▸ Data excerpts
━━━━

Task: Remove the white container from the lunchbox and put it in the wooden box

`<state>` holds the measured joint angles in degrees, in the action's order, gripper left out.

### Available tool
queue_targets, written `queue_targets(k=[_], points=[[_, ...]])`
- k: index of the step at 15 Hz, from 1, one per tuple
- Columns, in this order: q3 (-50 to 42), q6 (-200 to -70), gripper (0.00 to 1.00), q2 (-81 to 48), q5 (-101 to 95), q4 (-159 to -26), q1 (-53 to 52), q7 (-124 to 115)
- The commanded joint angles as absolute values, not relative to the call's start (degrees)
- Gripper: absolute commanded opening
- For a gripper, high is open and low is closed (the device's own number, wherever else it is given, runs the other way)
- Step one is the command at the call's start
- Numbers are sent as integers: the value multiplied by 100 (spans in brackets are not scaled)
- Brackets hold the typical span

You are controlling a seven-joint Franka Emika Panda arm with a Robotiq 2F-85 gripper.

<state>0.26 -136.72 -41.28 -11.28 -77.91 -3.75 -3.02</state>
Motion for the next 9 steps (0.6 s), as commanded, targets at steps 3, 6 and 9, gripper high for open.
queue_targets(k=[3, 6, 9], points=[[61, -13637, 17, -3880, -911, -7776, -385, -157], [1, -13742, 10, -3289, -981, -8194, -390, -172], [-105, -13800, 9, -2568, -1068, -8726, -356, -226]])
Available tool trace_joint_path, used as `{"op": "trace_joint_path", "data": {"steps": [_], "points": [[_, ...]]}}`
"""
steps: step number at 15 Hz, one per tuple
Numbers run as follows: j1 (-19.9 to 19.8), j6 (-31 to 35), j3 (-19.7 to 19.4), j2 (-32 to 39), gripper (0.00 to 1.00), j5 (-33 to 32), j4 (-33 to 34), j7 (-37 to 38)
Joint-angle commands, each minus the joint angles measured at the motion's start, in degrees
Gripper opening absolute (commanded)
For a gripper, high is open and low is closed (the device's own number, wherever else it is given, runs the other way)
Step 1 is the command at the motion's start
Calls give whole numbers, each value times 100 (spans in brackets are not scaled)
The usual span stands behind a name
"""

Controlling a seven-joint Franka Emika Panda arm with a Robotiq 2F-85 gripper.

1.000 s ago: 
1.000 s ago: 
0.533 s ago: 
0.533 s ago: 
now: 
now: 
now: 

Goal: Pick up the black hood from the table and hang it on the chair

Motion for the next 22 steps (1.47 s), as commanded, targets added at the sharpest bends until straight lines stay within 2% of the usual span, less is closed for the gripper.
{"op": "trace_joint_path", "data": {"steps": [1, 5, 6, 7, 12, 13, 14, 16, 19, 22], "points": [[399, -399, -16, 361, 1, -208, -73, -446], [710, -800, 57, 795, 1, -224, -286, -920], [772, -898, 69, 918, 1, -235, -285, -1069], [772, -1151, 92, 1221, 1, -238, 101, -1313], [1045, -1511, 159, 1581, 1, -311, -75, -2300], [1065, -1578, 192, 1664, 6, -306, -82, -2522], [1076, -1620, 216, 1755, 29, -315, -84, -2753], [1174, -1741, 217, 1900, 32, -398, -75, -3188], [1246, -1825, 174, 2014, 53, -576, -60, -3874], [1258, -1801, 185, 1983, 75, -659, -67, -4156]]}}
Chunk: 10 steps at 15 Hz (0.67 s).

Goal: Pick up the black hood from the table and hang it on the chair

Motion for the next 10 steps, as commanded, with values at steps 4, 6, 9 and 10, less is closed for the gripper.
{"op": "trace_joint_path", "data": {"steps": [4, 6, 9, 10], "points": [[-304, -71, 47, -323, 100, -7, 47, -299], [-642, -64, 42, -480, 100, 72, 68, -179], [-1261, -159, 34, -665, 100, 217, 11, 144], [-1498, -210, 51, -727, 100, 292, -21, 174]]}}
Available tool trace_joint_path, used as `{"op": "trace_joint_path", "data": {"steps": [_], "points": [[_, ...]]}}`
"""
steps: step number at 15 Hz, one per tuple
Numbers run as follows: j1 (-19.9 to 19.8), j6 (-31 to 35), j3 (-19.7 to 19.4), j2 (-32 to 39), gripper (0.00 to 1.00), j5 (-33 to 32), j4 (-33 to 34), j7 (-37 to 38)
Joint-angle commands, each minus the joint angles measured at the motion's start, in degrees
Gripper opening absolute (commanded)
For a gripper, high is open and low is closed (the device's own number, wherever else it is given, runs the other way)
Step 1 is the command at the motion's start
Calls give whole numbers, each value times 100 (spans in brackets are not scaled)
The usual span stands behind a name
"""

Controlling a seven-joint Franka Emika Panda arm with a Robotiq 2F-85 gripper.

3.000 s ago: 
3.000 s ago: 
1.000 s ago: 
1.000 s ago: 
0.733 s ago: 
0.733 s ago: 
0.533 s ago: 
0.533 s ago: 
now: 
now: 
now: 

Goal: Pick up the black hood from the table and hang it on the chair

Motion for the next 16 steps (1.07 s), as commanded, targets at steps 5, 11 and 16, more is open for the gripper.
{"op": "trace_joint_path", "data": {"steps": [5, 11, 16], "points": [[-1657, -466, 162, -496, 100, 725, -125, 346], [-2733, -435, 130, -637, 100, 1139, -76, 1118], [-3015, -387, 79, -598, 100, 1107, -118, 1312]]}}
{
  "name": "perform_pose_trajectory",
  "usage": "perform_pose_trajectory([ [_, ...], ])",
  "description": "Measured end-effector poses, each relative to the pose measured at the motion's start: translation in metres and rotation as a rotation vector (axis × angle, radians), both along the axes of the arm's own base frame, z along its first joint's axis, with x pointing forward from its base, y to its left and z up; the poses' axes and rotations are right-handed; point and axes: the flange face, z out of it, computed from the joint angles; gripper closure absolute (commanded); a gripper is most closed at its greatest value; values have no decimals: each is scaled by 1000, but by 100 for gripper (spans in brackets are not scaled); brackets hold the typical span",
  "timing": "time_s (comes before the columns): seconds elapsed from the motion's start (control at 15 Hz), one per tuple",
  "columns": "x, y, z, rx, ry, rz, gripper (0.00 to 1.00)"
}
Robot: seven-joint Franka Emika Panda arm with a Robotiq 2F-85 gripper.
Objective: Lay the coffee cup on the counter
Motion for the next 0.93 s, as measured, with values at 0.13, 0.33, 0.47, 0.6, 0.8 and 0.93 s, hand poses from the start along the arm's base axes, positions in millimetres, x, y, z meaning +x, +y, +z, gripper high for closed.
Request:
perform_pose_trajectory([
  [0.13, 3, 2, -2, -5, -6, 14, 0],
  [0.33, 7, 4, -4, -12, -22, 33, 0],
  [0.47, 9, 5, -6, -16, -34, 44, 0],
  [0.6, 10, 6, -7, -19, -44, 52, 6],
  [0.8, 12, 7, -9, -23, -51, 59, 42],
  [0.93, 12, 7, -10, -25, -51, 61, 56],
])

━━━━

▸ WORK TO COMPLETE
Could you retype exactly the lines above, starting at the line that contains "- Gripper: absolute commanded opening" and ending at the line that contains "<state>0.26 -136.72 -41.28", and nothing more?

▸ YOUR RESPONSE
- Gripper: absolute commanded opening
- For a gripper, high is open and low is closed (the device's own number, wherever else it is given, runs the other way)
- Step one is the command at the call's start
- Numbers are sent as integers: the value multiplied by 100 (spans in brackets are not scaled)
- Brackets hold the typical span

You are controlling a seven-joint Franka Emika Panda arm with a Robotiq 2F-85 gripper.

<state>0.26 -136.72 -41.28 -11.28 -77.91 -3.75 -3.02</state>

This is the complete answer to the exercise.